Task details: What lines below hold the string "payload"? Copy them all.

-------- Exercise material

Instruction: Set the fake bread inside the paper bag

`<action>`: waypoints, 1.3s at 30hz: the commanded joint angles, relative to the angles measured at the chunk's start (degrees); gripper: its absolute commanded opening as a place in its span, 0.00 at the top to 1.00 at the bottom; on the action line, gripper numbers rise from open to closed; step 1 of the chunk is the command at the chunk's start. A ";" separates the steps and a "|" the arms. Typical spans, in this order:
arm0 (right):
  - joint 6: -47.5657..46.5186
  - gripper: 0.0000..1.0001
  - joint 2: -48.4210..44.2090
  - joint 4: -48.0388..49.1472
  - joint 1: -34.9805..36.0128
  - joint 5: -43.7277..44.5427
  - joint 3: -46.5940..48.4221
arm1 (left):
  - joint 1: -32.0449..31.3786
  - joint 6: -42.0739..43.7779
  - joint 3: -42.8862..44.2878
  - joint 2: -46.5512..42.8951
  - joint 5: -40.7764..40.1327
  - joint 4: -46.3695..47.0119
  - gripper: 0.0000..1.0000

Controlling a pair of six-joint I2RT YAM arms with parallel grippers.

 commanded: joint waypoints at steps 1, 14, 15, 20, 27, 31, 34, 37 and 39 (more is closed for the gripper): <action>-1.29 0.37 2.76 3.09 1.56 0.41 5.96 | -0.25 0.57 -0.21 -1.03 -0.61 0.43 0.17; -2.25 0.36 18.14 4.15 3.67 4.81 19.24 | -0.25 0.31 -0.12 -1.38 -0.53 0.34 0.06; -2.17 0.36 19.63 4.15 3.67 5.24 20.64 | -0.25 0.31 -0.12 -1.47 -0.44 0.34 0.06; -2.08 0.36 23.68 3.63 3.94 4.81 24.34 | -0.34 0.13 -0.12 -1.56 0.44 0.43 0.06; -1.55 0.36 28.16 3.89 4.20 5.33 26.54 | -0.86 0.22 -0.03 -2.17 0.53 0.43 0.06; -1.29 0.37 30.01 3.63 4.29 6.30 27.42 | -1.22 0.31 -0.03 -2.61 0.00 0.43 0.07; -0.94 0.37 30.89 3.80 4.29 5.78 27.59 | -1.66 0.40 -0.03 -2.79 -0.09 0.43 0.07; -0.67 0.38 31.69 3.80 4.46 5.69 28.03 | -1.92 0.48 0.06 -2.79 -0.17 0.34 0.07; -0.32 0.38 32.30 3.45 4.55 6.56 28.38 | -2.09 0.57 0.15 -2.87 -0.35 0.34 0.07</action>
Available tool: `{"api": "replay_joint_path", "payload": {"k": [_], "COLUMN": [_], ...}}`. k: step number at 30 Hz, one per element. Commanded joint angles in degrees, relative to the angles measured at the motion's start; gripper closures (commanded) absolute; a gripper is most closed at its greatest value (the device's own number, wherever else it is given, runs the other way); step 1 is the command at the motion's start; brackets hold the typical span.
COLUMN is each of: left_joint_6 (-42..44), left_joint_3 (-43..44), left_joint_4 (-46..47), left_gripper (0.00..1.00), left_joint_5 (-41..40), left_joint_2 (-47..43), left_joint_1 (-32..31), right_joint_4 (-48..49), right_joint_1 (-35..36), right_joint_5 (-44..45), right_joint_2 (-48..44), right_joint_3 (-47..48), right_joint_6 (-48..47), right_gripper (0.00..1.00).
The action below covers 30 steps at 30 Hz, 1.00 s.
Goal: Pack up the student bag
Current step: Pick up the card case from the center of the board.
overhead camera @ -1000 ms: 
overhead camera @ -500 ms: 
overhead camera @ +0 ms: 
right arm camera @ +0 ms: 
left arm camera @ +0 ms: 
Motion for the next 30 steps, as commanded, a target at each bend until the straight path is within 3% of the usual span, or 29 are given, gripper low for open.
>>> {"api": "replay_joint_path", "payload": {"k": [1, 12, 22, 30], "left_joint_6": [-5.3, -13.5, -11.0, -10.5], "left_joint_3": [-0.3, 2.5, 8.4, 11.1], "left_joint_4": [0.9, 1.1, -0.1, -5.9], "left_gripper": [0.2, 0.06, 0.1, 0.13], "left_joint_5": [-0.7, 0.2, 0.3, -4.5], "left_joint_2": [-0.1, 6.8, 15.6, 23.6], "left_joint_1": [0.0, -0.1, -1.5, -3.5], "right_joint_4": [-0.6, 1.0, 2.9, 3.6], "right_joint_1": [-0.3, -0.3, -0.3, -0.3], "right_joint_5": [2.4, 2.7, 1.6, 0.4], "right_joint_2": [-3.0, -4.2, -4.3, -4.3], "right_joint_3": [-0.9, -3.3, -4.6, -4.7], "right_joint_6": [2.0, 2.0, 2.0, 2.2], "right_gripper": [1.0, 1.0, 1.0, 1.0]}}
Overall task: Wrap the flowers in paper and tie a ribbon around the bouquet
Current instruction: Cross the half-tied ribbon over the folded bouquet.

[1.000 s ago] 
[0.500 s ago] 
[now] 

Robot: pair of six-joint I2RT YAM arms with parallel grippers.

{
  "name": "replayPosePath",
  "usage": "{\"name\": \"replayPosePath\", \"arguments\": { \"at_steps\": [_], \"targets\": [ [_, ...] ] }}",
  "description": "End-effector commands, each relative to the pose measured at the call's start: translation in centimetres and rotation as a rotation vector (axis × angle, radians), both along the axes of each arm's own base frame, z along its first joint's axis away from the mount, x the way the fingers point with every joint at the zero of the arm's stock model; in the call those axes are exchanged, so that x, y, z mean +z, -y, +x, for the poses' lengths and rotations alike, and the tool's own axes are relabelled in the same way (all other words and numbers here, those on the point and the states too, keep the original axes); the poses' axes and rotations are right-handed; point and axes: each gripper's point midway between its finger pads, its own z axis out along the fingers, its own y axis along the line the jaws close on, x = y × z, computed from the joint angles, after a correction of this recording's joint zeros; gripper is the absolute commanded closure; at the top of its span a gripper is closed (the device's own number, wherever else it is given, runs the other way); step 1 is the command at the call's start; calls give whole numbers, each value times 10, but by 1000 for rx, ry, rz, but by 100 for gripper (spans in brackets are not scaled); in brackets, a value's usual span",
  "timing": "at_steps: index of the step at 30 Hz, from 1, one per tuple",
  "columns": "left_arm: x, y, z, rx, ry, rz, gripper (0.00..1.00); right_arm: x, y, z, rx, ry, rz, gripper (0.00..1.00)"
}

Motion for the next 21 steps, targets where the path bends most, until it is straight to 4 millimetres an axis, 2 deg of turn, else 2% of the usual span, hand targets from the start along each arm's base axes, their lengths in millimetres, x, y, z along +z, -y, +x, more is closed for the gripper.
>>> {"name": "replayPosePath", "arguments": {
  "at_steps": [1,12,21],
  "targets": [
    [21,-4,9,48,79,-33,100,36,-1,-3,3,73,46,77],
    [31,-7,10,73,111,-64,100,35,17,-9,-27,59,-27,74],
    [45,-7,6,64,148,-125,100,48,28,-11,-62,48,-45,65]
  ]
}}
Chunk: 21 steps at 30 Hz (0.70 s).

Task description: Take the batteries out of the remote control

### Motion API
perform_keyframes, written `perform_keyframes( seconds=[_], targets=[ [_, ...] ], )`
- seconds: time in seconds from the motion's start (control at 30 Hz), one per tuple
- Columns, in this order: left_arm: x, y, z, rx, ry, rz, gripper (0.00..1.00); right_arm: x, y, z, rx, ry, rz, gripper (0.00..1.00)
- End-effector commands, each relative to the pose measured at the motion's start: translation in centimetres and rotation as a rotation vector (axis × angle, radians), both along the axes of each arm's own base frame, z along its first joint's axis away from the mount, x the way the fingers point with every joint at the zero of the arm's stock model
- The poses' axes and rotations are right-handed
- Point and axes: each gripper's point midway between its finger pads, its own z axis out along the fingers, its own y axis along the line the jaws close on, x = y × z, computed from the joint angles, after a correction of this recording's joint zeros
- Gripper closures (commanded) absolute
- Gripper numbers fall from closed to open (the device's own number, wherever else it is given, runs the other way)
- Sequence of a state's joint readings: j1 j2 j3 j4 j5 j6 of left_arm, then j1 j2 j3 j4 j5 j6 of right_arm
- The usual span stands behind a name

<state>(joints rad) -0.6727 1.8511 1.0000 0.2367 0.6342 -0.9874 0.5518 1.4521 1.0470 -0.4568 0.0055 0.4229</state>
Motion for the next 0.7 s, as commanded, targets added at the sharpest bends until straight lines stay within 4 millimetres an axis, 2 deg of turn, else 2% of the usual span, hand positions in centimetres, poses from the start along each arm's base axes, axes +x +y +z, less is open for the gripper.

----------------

Answer below:
Available tool: `{"api": "replay_joint_path", "payload": {"k": [_], "COLUMN": [_], ...}}`. k: step number at 30 Hz, one per element. Commanded joint angles in degrees, relative to the angles measured at the motion's start; gripper closures (commanded) absolute; a gripper is most closed at its greatest value (the device's own number, wherever else it is given, runs the other way); step 1 is the command at the motion's start; brackets hold the typical span.
>>> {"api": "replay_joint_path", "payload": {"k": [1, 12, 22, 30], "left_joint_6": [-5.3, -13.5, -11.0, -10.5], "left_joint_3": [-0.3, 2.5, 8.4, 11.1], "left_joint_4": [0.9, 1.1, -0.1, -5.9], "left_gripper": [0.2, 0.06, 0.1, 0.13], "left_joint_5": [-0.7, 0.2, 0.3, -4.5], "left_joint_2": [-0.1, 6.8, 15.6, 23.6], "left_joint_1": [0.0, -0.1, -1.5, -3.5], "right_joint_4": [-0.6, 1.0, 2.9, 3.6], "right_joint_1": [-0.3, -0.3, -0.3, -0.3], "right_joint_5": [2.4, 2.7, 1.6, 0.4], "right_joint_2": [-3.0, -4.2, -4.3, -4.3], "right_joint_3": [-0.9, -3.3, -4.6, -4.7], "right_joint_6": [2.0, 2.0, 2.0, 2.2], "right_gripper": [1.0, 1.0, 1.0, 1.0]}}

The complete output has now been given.